◆ What this task involves ◆
Write out the whole listing word for word.
##### Recorded data
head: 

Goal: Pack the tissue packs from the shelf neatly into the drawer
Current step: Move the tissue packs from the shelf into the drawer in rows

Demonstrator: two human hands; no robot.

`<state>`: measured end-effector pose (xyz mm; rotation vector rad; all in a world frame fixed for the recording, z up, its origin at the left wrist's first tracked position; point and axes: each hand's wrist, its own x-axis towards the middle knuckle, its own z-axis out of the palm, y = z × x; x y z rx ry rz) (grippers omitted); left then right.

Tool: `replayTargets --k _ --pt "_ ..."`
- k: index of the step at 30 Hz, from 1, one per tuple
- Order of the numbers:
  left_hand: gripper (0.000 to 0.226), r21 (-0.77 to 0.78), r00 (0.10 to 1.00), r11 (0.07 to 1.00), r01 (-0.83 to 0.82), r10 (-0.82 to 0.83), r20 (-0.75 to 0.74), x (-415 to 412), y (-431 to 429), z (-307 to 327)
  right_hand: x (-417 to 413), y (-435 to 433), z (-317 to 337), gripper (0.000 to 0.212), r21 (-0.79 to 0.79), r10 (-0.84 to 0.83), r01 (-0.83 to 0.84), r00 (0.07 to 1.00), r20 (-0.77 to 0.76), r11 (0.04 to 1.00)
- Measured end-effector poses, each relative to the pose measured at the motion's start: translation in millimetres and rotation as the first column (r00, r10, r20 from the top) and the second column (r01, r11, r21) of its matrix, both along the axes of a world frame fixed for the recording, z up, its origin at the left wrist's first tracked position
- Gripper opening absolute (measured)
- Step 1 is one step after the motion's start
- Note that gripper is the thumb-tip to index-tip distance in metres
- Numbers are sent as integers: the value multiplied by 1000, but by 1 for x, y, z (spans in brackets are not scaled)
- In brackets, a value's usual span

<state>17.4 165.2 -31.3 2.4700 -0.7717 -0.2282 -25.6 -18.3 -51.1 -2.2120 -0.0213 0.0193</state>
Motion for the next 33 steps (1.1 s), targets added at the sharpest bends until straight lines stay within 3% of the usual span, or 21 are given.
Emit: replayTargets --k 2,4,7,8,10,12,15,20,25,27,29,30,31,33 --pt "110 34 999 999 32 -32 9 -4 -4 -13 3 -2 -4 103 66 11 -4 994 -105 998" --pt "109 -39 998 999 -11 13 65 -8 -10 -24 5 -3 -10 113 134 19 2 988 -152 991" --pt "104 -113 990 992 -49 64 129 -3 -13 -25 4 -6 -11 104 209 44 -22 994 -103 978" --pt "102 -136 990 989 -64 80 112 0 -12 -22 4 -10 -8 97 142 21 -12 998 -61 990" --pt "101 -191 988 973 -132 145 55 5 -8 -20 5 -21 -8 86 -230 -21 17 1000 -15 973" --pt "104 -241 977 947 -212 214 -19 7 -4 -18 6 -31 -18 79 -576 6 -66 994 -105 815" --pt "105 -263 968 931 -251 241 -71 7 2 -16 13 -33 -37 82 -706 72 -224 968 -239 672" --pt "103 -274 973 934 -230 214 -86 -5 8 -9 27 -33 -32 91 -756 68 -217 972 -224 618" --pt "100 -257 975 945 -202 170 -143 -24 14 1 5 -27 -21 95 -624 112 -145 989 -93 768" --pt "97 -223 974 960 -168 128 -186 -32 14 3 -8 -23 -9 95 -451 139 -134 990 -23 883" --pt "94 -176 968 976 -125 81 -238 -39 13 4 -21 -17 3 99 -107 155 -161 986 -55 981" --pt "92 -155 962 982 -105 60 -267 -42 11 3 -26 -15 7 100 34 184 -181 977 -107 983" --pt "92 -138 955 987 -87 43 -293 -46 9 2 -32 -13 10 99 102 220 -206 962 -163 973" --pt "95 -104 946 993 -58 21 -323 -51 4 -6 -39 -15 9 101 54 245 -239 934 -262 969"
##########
◆ Task solution ◆
head: 

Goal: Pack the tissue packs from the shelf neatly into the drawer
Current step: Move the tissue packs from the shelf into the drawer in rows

Demonstrator: two human hands; no robot.

`<state>`: measured end-effector pose (xyz mm; rotation vector rad; all in a world frame fixed for the recording, z up, its origin at the left wrist's first tracked position; point and axes: each hand's wrist, its own x-axis towards the middle knuckle, its own z-axis out of the palm, y = z × x; x y z rx ry rz) (grippers omitted); left then right.

Tool: `replayTargets --k _ --pt "_ ..."`
- k: index of the step at 30 Hz, from 1, one per tuple
- Order of the numbers:
  left_hand: gripper (0.000 to 0.226), r21 (-0.77 to 0.78), r00 (0.10 to 1.00), r11 (0.07 to 1.00), r01 (-0.83 to 0.82), r10 (-0.82 to 0.83), r20 (-0.75 to 0.74), x (-415 to 412), y (-431 to 429), z (-307 to 327)
  right_hand: x (-417 to 413), y (-435 to 433), z (-317 to 337), gripper (0.000 to 0.212), r21 (-0.79 to 0.79), r10 (-0.84 to 0.83), r01 (-0.83 to 0.84), r00 (0.07 to 1.00), r20 (-0.77 to 0.76), r11 (0.04 to 1.00)
- Measured end-effector poses, each relative to the pose measured at the motion's start: translation in millimetres and rotation as the first column (r00, r10, r20 from the top) and the second column (r01, r11, r21) of its matrix, both along the axes of a world frame fixed for the recording, z up, its origin at the left wrist's first tracked position
- Gripper opening absolute (measured)
- Step 1 is one step after the motion's start
- Note that gripper is the thumb-tip to index-tip distance in metres
- Numbers are sent as integers: the value multiplied by 1000, but by 1 for x, y, z (spans in brackets are not scaled)
- In brackets, a value's usual span

<state>17.4 165.2 -31.3 2.4700 -0.7717 -0.2282 -25.6 -18.3 -51.1 -2.2120 -0.0213 0.0193</state>
Motion for the next 33 steps (1.1 s), targets added at the sharpest bends until straight lines stay within 3% of the usual span, or 21 are given.
Emit: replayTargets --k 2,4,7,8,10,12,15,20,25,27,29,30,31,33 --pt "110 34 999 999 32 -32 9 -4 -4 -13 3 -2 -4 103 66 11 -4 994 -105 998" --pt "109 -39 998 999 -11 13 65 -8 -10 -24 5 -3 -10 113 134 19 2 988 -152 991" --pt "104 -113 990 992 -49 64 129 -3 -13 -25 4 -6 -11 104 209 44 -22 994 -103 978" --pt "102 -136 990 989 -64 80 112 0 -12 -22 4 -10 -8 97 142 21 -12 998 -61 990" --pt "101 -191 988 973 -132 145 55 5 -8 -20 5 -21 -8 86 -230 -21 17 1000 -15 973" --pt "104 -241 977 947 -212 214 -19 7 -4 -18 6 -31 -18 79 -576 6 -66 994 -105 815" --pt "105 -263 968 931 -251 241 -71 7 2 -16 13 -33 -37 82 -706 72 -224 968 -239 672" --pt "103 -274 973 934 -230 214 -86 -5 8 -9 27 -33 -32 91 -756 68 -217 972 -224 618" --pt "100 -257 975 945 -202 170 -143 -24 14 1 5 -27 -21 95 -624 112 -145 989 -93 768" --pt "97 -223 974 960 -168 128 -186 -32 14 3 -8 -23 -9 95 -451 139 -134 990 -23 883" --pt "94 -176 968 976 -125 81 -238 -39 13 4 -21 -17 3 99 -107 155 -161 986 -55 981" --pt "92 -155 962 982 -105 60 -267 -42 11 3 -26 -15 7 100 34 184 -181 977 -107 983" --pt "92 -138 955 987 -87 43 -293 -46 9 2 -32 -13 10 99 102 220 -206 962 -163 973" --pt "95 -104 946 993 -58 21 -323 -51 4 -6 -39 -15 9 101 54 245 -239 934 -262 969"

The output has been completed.